**Task item:** Set down the entries once more, exactly as given.

Saved data entries
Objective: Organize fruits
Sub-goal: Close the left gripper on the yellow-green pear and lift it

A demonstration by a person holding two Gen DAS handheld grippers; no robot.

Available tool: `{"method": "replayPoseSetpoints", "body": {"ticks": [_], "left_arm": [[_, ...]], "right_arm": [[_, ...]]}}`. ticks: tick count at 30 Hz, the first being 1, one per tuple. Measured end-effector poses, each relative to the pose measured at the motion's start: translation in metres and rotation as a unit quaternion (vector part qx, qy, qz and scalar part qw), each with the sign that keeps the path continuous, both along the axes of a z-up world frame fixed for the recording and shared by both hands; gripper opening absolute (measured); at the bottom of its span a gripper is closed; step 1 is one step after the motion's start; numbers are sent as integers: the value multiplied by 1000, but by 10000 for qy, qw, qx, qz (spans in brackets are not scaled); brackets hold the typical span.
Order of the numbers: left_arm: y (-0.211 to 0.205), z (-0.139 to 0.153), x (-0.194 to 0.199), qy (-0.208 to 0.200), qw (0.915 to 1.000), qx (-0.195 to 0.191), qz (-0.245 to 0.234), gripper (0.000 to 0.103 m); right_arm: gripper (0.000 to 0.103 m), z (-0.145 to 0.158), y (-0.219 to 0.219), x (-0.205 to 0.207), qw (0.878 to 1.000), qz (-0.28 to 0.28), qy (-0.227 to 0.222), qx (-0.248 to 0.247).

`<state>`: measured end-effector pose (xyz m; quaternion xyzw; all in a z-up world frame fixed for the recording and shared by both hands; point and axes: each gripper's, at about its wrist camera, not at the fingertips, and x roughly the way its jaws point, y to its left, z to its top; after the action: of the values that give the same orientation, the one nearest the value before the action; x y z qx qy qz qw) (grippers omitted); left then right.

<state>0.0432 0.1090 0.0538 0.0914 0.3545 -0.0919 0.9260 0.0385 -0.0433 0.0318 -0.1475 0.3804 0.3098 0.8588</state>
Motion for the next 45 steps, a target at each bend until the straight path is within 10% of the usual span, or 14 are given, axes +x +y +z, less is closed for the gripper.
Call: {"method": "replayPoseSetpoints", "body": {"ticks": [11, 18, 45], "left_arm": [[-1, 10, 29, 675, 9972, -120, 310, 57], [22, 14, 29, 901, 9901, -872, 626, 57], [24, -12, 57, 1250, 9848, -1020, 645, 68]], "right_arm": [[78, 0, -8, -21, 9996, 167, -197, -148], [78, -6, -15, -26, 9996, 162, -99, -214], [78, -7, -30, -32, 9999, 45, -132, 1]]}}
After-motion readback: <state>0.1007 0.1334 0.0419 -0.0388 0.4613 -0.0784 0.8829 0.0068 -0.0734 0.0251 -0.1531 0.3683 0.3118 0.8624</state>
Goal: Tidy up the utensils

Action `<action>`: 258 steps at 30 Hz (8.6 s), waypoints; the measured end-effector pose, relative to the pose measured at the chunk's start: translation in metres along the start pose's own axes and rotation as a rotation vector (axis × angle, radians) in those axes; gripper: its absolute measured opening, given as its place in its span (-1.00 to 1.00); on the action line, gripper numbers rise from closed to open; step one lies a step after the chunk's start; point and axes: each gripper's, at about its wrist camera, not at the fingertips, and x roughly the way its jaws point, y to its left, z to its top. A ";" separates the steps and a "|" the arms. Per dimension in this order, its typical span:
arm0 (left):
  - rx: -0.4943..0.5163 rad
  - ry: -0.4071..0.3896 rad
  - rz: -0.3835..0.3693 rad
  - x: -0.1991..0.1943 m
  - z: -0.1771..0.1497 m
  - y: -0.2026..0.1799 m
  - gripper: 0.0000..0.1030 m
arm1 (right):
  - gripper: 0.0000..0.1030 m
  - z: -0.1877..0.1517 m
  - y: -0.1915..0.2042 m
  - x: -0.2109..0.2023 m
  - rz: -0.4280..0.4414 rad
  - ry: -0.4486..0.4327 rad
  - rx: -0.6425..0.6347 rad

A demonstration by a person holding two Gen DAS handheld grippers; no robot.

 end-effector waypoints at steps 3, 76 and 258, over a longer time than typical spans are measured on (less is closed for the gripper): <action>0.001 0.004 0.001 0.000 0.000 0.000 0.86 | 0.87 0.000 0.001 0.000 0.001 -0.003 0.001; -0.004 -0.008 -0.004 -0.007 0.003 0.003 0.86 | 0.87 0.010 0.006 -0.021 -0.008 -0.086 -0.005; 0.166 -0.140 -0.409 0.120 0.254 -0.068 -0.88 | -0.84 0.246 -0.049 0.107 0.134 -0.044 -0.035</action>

**Response area:**
Objective: Organize fruits
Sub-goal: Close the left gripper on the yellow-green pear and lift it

A demonstration by a person holding two Gen DAS handheld grippers; no robot.

Available tool: `{"method": "replayPoseSetpoints", "body": {"ticks": [_], "left_arm": [[_, ...]], "right_arm": [[_, ...]]}}`. ticks: tick count at 30 Hz, the first being 1, one per tuple. Measured end-effector poses, each relative to the pose measured at the motion's start: translation in metres and rotation as a unit quaternion (vector part qx, qy, qz and scalar part qw), each with the sign that keeps the path continuous, both along the axes of a z-up world frame fixed for the recording and shared by both hands; gripper opening absolute (measured); at the bottom of its span a gripper is closed; step 1 is one step after the motion's start; numbers are sent as integers: the value multiplied by 1000, but by 10000 for qy, qw, qx, qz (spans in brackets are not scaled); brackets hold the typical span.
Order of the numbers: left_arm: y (-0.211 to 0.205), z (-0.139 to 0.153), x (-0.194 to 0.199), qy (-0.208 to 0.200), qw (0.915 to 1.000), qx (-0.195 to 0.191), qz (-0.245 to 0.234), gripper (0.000 to 0.103 m); right_arm: gripper (0.000 to 0.103 m), z (-0.145 to 0.158), y (-0.219 to 0.219), x (-0.205 to 0.207), qw (0.878 to 1.000), qz (-0.28 to 0.28), qy (-0.227 to 0.222), qx (-0.248 to 0.247).

`<state>`: measured end-effector pose (xyz m; quaternion xyzw; all in a z-up world frame fixed for the recording and shared by both hands; point and axes: each gripper's, at about its wrist camera, not at the fingertips, and x roughly the way its jaws point, y to its left, z to its top; after the action: of the values that give the same orientation, the one nearest the value before the action; x y z qx qy qz qw) (grippers omitted); left then right.

<state>0.0432 0.1090 0.0538 0.0914 0.3545 -0.0919 0.9260 0.0385 -0.0433 0.0318 -0.1475 0.3804 0.3098 0.8588</state>
Motion for the next 45 steps, a target at each bend until the straight path is within 10% of the usual span, or 14 are given, axes +x +y +z, less is closed for the gripper.
Call: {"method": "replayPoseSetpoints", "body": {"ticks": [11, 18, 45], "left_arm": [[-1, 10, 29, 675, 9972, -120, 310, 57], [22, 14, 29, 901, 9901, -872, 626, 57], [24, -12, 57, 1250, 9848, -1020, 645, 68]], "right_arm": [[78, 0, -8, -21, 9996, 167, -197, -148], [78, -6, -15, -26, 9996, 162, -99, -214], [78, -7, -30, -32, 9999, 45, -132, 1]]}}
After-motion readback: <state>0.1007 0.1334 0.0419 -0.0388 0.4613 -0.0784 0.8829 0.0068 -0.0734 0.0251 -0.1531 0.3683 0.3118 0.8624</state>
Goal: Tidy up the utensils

Action `<action>`: 258 steps at 30 Hz (8.6 s), waypoints; the measured end-effector pose, relative to the pose measured at the chunk's start: translation in metres along the start pose's own axes and rotation as a rotation vector (axis × angle, radians) in those axes; gripper: its absolute measured opening, given as its place in its span (-1.00 to 1.00); on the action line, gripper numbers rise from closed to open; step one lies a step after the chunk's start; point and axes: each gripper's, at about its wrist camera, not at the fingertips, and x roughly the way its jaws point, y to its left, z to its top. A ";" separates the steps and a "|" the arms. Per dimension in this order, its typical span:
arm0 (left):
  - rx: -0.4943..0.5163 rad
  - ry: -0.4071..0.3896 rad
  - rz: -0.3835..0.3693 rad
  - x: -0.1991..0.1943 m
  - z: -0.1771..0.1497 m
  - y: -0.2026..0.1799 m
  - gripper: 0.0000..0.1030 m
arm1 (right):
  - gripper: 0.0000..0.1030 m
  - z: -0.1877..0.1517 m
  - y: -0.1915..0.2042 m
  - x: -0.2109..0.2023 m
  - rz: -0.4280..0.4414 rad
  - ry: -0.4486..0.4327 rad
  - rx: -0.6425..0.6347 rad

A demonstration by a person holding two Gen DAS handheld grippers; no robot.

 end-effector waypoints at steps 3, 76 and 258, over a longer time than typical spans are measured on (less is closed for the gripper): <action>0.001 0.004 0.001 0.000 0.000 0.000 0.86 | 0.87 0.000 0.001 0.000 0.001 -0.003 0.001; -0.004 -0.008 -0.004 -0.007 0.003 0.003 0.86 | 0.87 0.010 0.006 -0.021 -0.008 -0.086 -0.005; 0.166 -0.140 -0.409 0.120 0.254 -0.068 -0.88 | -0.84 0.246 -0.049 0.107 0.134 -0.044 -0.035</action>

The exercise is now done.